■ YOUR GOAL
Look below for the line containing "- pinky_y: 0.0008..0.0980"; from there, print each line exactly up to and including the line containing "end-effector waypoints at", and stop.

Stored data:
========================================

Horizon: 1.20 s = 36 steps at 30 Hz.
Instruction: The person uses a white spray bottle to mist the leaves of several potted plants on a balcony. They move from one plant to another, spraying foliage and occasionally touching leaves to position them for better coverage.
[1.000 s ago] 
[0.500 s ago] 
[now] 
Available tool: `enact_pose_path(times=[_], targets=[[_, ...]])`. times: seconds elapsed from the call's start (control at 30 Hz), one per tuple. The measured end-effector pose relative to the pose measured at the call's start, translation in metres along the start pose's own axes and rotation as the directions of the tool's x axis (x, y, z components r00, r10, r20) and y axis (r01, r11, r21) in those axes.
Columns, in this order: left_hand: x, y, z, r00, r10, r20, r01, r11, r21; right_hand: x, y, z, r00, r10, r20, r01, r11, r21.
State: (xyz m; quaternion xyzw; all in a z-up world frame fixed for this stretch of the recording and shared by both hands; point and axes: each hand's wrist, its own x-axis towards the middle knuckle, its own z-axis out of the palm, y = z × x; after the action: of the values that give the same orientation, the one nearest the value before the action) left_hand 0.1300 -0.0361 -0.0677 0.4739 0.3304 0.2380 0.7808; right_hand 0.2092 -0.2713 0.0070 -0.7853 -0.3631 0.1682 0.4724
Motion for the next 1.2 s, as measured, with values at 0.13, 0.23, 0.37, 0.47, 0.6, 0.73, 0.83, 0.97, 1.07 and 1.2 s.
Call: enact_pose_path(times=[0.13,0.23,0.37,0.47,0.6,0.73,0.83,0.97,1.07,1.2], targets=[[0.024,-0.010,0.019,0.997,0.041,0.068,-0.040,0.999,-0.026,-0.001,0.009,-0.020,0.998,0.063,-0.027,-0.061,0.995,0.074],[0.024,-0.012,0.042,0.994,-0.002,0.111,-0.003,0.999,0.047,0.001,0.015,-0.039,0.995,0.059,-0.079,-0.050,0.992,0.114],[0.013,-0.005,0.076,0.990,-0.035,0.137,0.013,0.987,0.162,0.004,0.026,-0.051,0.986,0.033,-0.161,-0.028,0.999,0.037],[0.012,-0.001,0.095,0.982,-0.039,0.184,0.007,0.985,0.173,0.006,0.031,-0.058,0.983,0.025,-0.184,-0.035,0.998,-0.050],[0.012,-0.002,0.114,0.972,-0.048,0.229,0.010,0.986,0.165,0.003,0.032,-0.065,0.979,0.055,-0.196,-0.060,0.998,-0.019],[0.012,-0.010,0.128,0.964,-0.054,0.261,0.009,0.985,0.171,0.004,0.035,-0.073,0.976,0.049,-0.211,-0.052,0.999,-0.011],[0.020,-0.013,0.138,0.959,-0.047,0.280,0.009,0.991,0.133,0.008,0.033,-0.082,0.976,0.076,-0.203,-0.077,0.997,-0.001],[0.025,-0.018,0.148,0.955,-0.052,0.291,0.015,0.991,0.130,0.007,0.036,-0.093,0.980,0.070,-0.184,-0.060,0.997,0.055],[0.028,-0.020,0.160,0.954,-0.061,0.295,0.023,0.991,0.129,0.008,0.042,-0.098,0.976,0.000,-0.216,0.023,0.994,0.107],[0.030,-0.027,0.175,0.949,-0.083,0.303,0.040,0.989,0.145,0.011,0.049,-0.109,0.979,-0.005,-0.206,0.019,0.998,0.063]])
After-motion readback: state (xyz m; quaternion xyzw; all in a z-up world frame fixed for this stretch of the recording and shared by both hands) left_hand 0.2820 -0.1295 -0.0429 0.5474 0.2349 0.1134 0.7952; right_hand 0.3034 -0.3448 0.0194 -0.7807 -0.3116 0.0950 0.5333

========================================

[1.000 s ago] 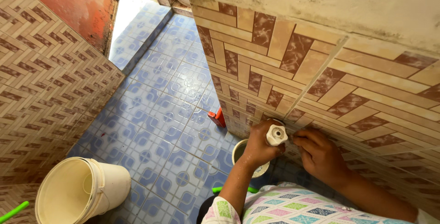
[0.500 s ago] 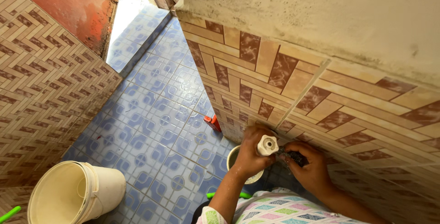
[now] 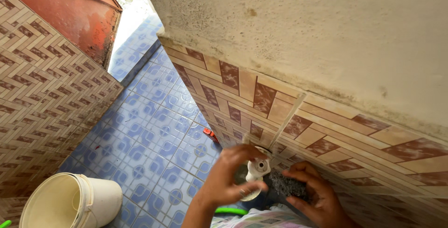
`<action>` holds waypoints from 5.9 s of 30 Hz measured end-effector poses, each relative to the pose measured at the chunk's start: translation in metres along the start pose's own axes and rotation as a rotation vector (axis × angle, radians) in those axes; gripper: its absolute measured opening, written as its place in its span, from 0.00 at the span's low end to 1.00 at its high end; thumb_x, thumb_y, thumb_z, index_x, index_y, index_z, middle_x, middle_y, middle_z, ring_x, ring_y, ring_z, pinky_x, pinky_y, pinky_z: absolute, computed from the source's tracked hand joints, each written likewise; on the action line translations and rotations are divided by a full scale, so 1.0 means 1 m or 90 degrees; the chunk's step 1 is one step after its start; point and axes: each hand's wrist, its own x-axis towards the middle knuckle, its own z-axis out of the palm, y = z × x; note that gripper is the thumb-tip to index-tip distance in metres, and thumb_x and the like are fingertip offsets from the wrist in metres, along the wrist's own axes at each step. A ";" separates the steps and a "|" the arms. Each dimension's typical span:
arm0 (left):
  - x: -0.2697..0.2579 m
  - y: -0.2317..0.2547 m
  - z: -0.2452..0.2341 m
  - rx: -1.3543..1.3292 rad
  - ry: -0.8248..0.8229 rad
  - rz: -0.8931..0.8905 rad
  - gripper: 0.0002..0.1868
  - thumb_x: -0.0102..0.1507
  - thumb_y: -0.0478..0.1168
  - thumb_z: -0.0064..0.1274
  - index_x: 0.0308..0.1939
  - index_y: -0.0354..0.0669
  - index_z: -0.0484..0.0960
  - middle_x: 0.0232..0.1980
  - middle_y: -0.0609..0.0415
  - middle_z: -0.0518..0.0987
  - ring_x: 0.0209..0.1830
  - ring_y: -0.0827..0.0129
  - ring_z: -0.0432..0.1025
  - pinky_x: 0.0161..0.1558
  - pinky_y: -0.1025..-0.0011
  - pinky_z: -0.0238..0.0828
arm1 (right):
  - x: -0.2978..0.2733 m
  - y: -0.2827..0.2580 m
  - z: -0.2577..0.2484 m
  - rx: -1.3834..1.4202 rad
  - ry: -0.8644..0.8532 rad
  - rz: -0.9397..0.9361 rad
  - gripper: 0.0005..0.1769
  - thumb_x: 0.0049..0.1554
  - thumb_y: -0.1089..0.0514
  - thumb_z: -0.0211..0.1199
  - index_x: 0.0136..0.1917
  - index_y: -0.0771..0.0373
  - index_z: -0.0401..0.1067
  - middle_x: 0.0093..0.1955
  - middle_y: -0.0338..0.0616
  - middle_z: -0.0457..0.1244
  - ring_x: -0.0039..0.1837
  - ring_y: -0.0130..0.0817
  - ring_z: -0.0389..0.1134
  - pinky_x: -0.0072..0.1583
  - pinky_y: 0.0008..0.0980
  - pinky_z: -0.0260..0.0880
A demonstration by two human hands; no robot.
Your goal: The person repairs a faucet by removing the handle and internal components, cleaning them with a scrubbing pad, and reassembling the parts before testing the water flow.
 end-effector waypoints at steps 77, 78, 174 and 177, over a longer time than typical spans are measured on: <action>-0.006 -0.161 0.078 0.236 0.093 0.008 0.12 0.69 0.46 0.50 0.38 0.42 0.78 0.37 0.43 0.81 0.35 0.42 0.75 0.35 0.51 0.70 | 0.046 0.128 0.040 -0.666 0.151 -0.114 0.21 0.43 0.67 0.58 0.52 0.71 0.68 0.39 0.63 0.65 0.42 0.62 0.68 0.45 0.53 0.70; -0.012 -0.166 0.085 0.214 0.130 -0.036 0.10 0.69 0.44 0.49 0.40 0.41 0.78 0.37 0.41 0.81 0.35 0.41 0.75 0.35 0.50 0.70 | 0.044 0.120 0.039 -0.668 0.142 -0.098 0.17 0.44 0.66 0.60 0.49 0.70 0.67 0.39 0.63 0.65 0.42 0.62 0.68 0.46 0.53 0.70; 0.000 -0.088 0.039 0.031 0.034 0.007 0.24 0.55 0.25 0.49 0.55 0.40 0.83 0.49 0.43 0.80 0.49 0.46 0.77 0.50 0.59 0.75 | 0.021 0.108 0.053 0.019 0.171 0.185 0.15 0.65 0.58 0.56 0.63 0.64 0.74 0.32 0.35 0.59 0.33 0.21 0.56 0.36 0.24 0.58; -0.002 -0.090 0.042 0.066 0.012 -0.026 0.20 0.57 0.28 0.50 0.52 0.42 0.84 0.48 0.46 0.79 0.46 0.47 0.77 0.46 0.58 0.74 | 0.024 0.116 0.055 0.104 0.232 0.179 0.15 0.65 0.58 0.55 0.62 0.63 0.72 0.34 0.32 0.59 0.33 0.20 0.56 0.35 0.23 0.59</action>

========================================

■ WRITTEN RESPONSE
  - pinky_y: 0.0008..0.0980
  - pinky_z: -0.0260..0.0880
A demonstration by two human hands; no robot.
Your goal: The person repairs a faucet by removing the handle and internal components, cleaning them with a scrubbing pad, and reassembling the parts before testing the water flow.
 end-effector waypoints at steps 77, 78, 174 and 177, over a longer time than typical spans are measured on: <action>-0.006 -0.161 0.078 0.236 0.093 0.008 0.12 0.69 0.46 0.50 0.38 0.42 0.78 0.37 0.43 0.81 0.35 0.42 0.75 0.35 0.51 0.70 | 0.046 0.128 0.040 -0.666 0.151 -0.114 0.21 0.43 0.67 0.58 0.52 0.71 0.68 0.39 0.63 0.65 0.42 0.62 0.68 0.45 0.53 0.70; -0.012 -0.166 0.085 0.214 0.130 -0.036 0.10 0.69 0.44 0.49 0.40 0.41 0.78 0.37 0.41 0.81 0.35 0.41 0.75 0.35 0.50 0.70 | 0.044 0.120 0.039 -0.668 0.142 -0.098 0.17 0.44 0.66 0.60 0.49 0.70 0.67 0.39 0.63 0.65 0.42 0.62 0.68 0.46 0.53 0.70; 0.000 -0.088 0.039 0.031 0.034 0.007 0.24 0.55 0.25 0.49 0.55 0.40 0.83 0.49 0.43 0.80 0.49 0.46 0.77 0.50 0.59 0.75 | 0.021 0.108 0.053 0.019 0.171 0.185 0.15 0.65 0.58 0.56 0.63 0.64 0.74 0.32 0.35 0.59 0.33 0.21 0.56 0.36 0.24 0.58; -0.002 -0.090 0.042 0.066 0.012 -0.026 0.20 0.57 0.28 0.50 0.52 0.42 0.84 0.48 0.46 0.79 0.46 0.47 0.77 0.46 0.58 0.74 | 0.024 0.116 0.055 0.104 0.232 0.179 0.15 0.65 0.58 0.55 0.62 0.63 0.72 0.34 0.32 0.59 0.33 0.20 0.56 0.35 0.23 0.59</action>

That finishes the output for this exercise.